▸ EXERCISE OBJECTIVE:
Repeat only the stretch of lines below that runs from the line with "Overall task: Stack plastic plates" through the line with "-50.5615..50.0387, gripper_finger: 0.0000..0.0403", unaltered.

▸ SUPPLIED RECORDS:
=== Begin Enclosure ===
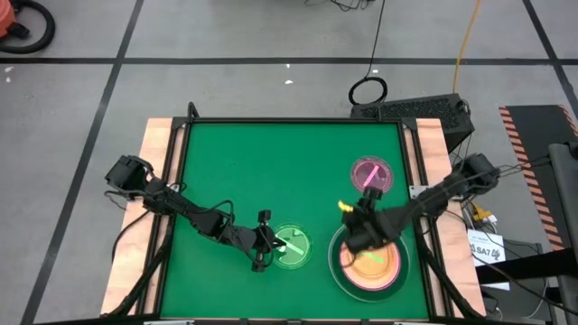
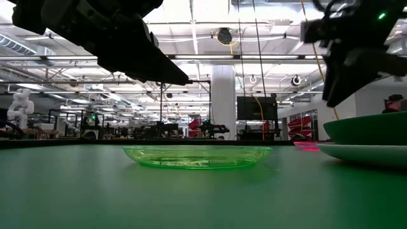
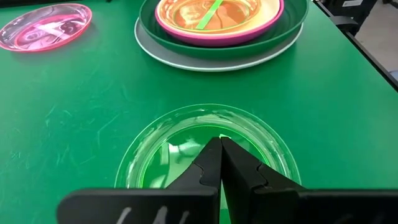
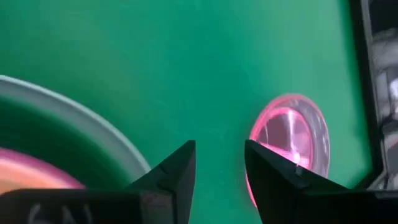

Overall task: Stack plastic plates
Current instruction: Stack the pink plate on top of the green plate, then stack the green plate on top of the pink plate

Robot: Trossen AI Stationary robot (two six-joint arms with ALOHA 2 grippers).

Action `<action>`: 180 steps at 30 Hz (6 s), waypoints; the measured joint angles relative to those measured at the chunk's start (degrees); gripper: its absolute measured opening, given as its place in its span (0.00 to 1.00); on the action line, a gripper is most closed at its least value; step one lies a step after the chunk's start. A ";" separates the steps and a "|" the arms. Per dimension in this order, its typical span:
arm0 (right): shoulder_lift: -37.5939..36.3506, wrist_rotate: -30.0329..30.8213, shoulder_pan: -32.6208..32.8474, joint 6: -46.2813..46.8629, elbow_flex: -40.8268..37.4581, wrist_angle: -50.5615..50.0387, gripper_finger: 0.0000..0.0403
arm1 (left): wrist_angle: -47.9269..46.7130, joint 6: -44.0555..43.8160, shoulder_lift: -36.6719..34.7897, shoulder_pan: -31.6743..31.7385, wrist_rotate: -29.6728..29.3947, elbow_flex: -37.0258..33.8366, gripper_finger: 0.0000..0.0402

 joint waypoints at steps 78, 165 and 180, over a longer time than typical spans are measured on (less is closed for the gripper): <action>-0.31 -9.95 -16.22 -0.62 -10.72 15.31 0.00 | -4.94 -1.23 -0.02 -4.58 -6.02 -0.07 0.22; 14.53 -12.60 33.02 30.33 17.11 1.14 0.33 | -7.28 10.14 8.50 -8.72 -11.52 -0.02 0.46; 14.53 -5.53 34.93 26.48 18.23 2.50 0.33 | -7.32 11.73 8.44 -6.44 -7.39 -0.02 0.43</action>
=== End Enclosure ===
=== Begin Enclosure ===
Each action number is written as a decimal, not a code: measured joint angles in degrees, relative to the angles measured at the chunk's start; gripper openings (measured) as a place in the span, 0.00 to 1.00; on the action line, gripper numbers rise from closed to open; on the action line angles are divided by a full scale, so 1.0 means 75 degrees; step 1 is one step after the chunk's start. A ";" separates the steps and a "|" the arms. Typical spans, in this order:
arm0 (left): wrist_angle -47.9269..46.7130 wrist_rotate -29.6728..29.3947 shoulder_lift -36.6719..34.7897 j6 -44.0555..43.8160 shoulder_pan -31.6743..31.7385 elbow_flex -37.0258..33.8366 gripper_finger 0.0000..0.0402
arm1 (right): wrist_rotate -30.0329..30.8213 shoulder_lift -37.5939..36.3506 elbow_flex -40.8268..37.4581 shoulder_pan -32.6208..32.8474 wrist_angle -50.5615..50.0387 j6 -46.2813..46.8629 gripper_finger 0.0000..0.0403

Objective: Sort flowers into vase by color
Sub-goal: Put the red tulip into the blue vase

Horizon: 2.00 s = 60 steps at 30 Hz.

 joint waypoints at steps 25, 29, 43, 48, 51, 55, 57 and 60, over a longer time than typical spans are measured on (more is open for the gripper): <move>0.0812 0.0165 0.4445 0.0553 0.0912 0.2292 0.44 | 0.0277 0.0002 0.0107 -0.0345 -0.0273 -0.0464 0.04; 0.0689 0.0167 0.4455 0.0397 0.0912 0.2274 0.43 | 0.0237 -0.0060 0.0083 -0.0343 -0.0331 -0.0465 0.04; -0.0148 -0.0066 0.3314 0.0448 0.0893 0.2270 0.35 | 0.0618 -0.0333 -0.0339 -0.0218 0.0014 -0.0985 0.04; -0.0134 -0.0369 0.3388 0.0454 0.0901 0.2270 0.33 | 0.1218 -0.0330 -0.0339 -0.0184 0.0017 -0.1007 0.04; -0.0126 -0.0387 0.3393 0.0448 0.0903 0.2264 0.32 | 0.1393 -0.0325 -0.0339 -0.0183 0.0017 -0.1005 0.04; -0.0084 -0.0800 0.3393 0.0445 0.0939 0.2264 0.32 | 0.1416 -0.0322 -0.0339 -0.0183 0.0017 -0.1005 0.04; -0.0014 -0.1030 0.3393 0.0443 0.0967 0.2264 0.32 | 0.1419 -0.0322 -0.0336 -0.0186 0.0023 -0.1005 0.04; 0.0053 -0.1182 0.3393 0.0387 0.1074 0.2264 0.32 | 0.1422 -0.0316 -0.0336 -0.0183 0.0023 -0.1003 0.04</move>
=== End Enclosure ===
▸ FINISHED EXERCISE:
Overall task: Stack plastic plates
Current instruction: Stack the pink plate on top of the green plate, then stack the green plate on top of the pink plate

Robot: Trossen AI Stationary robot (two six-joint arms with ALOHA 2 grippers).

Action `<action>`: 180 steps at 30 Hz (6 s), waypoints; the measured joint angles relative to those measured at the chunk's start (degrees); gripper: its absolute measured opening, given as its place in its span (0.00 to 1.00); on the action line, a gripper is most closed at its least value; step one lies a step after the chunk's start. A ";" separates the steps and a "|" the arms. Per dimension in this order, its typical span:
arm0 (right): shoulder_lift: -37.5939..36.3506, wrist_rotate: -30.0329..30.8213, shoulder_pan: -32.6208..32.8474, joint 6: -46.2813..46.8629, elbow_flex: -40.8268..37.4581, wrist_angle: -50.5615..50.0387, gripper_finger: 0.0000..0.0403

Reply complete, and nothing else is required.